TIPO Clarifies Two Marks Decisions

The August TIPO Chinese Newsletter, reported in English at the Jaw-Hwa International Patent & Trade & Law Offices website, clarified that the Taipei High Administrative Court ruled correctly in 2006 in its decision that the BioNike mark was not similar to the Nike trademark.

The registrant of the Nike mark had alleged that “BioNike” mark is similar to “Nike” and was in violation of the Trademark Act.
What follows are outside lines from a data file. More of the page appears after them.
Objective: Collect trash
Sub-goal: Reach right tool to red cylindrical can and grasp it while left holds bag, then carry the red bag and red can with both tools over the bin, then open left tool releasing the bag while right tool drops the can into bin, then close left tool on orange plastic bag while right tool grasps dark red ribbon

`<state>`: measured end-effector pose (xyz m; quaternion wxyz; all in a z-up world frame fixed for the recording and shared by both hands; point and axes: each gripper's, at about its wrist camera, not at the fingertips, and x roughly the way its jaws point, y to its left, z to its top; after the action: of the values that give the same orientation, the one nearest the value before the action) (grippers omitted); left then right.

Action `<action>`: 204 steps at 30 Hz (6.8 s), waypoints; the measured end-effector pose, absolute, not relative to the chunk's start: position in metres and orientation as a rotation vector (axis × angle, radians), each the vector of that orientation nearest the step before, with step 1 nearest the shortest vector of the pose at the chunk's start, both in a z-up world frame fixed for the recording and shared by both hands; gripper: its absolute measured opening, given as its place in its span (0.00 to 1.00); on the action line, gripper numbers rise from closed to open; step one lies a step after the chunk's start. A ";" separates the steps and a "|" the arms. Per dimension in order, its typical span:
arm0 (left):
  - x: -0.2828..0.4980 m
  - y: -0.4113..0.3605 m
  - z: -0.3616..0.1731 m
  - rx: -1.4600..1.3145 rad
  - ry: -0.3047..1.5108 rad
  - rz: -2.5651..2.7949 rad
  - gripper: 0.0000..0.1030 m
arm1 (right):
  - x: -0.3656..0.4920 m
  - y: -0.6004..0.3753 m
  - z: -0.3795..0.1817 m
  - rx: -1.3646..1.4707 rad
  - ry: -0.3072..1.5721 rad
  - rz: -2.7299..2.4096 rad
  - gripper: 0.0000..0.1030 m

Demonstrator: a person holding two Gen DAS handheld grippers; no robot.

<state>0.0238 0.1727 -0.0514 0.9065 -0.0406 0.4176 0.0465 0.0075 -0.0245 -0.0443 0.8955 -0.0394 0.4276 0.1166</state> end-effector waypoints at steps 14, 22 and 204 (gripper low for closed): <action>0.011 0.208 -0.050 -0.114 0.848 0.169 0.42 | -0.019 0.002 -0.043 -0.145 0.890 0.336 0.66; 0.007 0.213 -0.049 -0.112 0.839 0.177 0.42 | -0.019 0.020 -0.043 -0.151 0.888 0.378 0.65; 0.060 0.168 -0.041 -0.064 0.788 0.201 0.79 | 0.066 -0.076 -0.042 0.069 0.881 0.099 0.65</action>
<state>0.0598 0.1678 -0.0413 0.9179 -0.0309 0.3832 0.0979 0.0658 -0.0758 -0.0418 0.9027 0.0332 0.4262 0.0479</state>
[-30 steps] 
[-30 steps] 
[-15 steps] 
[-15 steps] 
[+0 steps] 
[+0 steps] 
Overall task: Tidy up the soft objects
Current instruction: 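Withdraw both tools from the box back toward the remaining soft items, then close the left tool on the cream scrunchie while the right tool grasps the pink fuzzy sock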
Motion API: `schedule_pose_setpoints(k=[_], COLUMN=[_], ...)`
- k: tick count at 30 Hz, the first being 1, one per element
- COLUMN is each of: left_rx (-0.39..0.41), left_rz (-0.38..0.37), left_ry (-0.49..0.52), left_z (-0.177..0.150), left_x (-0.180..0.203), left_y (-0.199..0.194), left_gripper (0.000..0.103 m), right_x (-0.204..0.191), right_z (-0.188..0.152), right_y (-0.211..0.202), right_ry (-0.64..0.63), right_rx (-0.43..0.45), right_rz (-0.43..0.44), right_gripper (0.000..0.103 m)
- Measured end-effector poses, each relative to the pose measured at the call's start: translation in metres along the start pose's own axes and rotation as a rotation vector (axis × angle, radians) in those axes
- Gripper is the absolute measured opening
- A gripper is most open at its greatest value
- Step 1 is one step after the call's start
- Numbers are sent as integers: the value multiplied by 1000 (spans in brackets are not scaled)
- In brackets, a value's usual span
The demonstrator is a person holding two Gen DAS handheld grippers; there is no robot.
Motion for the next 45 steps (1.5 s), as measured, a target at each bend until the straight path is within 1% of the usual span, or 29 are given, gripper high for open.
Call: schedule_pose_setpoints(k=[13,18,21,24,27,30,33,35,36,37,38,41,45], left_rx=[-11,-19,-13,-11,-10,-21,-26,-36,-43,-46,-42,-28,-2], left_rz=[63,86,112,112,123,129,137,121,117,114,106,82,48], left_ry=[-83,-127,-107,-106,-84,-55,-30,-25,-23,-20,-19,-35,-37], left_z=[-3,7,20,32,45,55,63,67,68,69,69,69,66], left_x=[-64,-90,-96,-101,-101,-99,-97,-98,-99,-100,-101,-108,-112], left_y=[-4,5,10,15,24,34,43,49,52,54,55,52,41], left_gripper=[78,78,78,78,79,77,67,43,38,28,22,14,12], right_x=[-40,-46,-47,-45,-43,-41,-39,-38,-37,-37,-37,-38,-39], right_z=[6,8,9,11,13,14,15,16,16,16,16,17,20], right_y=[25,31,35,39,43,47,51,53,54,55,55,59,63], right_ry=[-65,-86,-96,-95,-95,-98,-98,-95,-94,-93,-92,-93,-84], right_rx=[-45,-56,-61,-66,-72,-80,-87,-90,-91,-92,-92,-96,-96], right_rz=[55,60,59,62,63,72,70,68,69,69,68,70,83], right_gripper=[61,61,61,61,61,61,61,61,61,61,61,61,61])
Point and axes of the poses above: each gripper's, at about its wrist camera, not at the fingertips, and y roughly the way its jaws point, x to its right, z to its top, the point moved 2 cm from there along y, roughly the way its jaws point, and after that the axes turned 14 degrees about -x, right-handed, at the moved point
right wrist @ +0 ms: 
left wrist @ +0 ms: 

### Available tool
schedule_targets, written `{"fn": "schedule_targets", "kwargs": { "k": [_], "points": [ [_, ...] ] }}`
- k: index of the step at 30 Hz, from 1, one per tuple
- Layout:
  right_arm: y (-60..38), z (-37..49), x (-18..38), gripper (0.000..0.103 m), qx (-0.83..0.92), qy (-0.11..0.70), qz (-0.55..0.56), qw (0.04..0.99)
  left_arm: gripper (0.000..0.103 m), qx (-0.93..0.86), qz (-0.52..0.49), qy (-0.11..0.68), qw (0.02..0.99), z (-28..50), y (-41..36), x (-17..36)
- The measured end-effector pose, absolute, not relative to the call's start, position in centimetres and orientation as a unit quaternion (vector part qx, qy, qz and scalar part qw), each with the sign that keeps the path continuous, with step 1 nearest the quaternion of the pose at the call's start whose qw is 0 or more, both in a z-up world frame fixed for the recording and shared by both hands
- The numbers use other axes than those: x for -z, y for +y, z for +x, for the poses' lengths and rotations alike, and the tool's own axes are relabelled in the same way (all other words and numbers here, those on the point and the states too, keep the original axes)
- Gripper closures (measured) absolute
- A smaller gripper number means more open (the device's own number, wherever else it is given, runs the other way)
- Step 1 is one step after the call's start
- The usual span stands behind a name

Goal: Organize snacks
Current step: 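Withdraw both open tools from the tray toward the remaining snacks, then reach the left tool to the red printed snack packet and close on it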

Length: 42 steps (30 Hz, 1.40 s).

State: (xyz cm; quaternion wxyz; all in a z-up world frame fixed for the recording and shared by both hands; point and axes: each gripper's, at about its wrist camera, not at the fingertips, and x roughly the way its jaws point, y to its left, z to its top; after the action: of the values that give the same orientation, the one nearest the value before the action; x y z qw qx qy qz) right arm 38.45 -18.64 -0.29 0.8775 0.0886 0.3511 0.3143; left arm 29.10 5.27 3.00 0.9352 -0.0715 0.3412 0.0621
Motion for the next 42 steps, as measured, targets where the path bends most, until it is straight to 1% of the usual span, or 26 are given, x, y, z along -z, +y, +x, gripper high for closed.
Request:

The judge deemed that two marks are not similar to each other, that the designated goods of “BioNike” mark are “cosmetics” which are not in the same or similar business fields of the “Nike” mark, and that, according to the evidence as provided, the “BioNike” mark was first used on “cosmetics” products in 1960 and was registered in Italy in 1963 which were earlier than 1971 when the “Nike” mark was first used in the market. Therefore, it could not declare that the registrant of “BioNike” intended to imitate the “Nike” mark and to confuse the consumers by taking advantage of the well-known “Nike” mark, says the Jaw Hwa website. Further, the Court said, the existence of the “BioNike” mark would not dilute the distinctiveness or reputation of the said well-known trademark.

The registrant of “Nike” also alleged at the time that the trademark right of a well-known mark shall not be limited in the same or similar goods or services only. However, TIPO wrote, as clearly stipulated in Article 30.I(3) of the Trademark Act, the purpose of the protection of a well-known mark is not to let it extend the trademark right to other marks which are used prior to the well-known marks and have been in continual use in the market.

In its July newsletter, TIPO noted that the confusion of “concept” of trademarks should be the direct influence but not an indirect one. According to a case published by the Taipei High Administrative Court in 2006, the “jxy JuXiangYuan Since 1918 & device” mark was deemed dissimilar to “咀香園餅家及圖 CHUI HEUNG YUEN BAKERY” mark. The registrant of the “jxy JuXiangYuan Since 1918 & device” mark alleged that the Cantonese pronunciation of “JuXiangYuan” is similar to” Chui Heung Yuen despite the different spellings, but the judge held that the confusion of “concept” of trademarks should be a direct influence but not an indirect one. For this case, consumers would not be confused by the images of two trademarks no matter how they are pronounced.